GIVEN DATA: Begin

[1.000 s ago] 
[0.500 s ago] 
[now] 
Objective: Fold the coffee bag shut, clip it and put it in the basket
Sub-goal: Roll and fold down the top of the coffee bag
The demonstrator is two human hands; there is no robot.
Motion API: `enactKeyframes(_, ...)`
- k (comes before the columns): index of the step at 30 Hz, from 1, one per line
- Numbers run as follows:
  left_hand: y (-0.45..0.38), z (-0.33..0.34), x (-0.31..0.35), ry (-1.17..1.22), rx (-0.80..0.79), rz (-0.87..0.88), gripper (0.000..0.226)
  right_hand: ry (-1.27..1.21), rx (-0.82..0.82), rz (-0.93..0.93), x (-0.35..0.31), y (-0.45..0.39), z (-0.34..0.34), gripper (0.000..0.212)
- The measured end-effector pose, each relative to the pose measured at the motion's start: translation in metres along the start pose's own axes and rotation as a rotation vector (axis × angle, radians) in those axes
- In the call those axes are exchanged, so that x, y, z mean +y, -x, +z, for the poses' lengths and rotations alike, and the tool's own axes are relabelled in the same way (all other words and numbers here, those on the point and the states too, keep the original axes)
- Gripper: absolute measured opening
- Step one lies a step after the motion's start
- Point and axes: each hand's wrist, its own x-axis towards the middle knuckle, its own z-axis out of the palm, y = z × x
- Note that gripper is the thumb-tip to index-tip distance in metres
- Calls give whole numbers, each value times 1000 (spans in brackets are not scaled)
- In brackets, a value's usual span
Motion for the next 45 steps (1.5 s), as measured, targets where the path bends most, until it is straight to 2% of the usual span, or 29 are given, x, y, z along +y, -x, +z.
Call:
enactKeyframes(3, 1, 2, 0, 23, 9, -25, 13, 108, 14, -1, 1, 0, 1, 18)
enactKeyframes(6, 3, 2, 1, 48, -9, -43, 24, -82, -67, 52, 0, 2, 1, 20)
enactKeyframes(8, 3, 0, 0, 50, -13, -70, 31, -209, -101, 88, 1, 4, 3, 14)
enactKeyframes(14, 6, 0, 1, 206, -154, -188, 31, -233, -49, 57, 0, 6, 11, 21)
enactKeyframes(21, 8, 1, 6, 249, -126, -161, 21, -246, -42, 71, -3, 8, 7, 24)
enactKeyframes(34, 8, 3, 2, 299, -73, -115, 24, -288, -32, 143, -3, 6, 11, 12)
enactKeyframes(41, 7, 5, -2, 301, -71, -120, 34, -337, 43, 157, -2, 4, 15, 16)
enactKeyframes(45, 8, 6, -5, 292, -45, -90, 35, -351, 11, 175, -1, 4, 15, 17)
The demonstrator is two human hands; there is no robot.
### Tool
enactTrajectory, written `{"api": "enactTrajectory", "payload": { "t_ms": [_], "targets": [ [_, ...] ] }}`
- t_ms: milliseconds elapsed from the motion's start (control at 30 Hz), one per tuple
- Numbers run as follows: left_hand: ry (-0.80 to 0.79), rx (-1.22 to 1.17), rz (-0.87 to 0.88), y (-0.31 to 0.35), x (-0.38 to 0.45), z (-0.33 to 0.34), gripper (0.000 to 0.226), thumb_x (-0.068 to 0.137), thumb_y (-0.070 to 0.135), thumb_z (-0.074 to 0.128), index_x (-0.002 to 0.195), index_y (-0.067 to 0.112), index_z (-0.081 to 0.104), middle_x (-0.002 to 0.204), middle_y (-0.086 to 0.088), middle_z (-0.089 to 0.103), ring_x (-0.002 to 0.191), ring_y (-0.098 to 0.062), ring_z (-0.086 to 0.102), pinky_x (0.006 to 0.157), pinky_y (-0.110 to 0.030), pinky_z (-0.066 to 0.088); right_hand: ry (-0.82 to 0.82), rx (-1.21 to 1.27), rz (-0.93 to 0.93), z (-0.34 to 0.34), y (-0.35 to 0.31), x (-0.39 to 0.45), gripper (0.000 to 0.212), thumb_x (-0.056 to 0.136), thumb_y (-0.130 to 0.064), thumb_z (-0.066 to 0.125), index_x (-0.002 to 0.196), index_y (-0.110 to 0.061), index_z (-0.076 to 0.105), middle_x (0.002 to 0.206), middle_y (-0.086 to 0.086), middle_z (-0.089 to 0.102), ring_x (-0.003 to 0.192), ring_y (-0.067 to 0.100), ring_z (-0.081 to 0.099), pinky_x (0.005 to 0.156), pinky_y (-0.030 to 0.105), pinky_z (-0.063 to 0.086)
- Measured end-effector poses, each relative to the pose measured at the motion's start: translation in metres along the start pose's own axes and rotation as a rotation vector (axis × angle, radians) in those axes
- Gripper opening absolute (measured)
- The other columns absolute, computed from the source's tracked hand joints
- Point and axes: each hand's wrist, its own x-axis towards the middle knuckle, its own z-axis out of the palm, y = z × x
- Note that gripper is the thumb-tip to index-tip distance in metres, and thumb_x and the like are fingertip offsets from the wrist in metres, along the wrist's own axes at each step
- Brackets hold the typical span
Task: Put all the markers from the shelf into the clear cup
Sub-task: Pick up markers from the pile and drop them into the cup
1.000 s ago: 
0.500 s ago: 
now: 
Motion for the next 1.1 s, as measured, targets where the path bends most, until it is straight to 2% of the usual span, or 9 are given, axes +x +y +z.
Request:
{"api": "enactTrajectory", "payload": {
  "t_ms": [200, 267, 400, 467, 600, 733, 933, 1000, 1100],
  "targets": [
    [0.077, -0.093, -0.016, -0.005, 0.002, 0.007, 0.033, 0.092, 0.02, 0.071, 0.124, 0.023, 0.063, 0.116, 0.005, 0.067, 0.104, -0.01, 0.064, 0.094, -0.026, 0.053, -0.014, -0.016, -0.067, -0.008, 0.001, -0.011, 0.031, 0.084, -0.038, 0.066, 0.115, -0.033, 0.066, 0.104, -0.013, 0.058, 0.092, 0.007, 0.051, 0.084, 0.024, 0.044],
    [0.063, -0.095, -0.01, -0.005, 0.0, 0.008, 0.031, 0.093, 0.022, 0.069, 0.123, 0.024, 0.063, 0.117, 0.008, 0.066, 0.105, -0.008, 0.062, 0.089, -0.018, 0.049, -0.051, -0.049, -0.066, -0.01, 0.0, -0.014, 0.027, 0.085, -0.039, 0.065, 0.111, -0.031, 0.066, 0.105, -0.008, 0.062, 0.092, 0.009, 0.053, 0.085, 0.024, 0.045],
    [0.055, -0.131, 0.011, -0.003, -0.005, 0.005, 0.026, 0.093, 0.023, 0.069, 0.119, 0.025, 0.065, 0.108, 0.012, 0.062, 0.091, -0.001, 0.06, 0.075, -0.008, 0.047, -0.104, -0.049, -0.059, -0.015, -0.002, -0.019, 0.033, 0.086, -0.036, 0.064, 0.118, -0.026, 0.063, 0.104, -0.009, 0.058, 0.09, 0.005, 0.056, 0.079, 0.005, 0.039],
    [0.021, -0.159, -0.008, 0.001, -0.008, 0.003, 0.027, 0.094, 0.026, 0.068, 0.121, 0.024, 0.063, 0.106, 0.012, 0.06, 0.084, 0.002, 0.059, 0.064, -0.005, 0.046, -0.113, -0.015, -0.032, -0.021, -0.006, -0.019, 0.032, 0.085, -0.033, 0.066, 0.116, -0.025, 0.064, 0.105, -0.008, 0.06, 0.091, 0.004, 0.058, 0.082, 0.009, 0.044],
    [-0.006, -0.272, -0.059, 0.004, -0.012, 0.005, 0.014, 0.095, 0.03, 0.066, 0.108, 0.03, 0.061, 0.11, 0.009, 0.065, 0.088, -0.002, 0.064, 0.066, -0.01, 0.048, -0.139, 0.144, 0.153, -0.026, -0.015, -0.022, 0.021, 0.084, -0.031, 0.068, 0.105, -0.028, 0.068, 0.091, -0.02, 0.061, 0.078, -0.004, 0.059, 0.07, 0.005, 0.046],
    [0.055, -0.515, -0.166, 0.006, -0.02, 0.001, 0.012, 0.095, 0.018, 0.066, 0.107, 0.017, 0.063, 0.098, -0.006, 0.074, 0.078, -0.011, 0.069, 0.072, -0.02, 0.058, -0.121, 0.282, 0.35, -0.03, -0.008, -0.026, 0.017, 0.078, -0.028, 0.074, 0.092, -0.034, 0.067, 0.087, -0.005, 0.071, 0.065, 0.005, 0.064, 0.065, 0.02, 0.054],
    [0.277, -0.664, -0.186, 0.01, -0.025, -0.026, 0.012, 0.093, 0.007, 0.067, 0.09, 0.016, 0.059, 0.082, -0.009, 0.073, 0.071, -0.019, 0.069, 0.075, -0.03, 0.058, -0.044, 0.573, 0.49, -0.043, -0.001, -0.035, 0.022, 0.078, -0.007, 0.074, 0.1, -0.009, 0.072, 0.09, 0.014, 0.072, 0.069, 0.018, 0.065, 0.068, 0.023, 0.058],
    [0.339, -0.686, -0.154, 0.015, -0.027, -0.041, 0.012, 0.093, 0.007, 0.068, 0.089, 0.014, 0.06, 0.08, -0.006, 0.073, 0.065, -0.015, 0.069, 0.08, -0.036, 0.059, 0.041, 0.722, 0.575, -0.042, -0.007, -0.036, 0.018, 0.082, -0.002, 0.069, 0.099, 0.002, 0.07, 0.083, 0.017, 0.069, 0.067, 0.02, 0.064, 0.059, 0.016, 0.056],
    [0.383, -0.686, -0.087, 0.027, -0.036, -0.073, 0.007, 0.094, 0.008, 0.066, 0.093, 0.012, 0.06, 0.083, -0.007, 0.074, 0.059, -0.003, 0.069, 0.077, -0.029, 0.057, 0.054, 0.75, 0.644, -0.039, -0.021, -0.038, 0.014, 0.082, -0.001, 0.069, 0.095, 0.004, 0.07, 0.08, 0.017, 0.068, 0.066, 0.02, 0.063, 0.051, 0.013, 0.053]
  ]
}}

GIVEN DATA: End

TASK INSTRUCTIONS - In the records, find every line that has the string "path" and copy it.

ANSWER TO THE PROBLEM -
Motion for the next 45 steps (1.5 s), as measured, targets where the path bends most, until it is straight to 2% of the usual span, or 29 are given, x, y, z along +y, -x, +z.
Motion for the next 1.1 s, as measured, targets where the path bends most, until it is straight to 2% of the usual span, or 9 are given, axes +x +y +z.

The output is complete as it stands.